It was written by a playwright of extraordinary gifts. Its director has a track record of creating magical moments on stage. It has an impeccable cast. It has a fascinating subject. Yet, the whole is not greater than the sum of the parts. And what should have been a compelling evening of theatre rarely engages the attention of its audience.
Terrence McNally’s Fire and Air, currently playing at the Classic Stage Company, should have entranced its audience with an urgent tale of the power and necessity of art. Centering on the Ballets Russe and its impresario Sergei Diaghilev (David Hodge) as the company and leader strove to create new, dangerous, and innovative performances in the Modernist vein in the crucible of war-torn and revolution-torn Europe of the early twentieth century. It is a drama rife with possibilities. But McNally – who has effectively dramatized the power of opera in Master Class and The Lisbon Traviata – fails to make the third time to charm with the ballet. The production moves quickly through the years with little context or sense of how the cataclysmic events of the time are impacting the art.
The intended portrait of Diaghilev as visionary and genius fails to connect. We are told that he is brilliant, but we are never shown that he is. He comes across as a child, alternating between fits of privilege or fear, rather than as someone who grasps the elemental potential of dance. His sexual domination in the first act of Nijinsky (James Cusatsi-Moyer) and in the second act of Massine (Jay Armstrong Johnson) communicates not so much as the idiosyncratic but ultimately benign behavior of a mentor and genius, but, in this age of #metoo, but as abusive practices that remind one far too much of Harvey Weinstein and Kevin Spacey. We recoil, especially as Nijinsky seems (it is really not clear) to have spiraled into madness.
The cast is game, but they are given little to do. Veteran thespians John Glover, Marsha Mason, and Marin Mazzie round out the supporting cast, but they have little impact upon the narrative momentum of the show. They observe, comment, and support Diaghilev (though, again, it is unclear as to why). The night I attended, Mazzie’s role (Misia) was performed by an understudy. Usually, that is a source of disappointment, but I do not think Mazzie would have impacted the play any more than Glover or Mason did. Hodge, the night I attended, struggled with his diction, and that was not conducive providing clarity for what was already a muddle.

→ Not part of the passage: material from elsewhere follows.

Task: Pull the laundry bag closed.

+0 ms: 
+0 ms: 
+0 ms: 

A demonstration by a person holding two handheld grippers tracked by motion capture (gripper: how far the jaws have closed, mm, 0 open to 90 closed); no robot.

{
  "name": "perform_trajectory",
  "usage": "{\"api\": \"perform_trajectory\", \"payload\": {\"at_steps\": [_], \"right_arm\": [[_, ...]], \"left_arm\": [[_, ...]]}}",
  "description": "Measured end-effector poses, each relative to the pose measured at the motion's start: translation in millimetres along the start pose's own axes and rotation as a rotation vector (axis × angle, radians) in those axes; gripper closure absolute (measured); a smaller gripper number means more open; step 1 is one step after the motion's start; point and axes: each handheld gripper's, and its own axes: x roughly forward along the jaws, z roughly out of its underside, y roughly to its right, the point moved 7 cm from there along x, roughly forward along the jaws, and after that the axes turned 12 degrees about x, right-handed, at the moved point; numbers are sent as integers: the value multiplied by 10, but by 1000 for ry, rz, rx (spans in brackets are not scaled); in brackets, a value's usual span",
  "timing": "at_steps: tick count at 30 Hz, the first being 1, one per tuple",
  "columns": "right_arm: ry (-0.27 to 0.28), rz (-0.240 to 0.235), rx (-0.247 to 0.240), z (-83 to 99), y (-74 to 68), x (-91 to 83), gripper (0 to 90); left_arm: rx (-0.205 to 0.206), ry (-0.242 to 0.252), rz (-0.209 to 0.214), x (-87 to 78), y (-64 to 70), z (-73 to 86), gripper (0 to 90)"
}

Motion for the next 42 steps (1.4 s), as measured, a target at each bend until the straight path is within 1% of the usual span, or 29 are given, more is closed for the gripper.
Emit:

The two younger performers fared better. Cusatsi-Moyer has a magnetic presence, but he seemed to be constrained by writing that demanded he only serve as enigmatic temptation. There seemed to be a fuller three-dimensional life going on behind his eyes, and it would have benefitted the production if he had been given free reign to explore that. Johnson constantly offered much-needed vitality with fresh and original choices that gave him more nuance than perhaps was intended for the boy toy du jour role.
At the end of the day, all of the talent on stage and in the production could not animate what should have been an extraordinary theatrical event.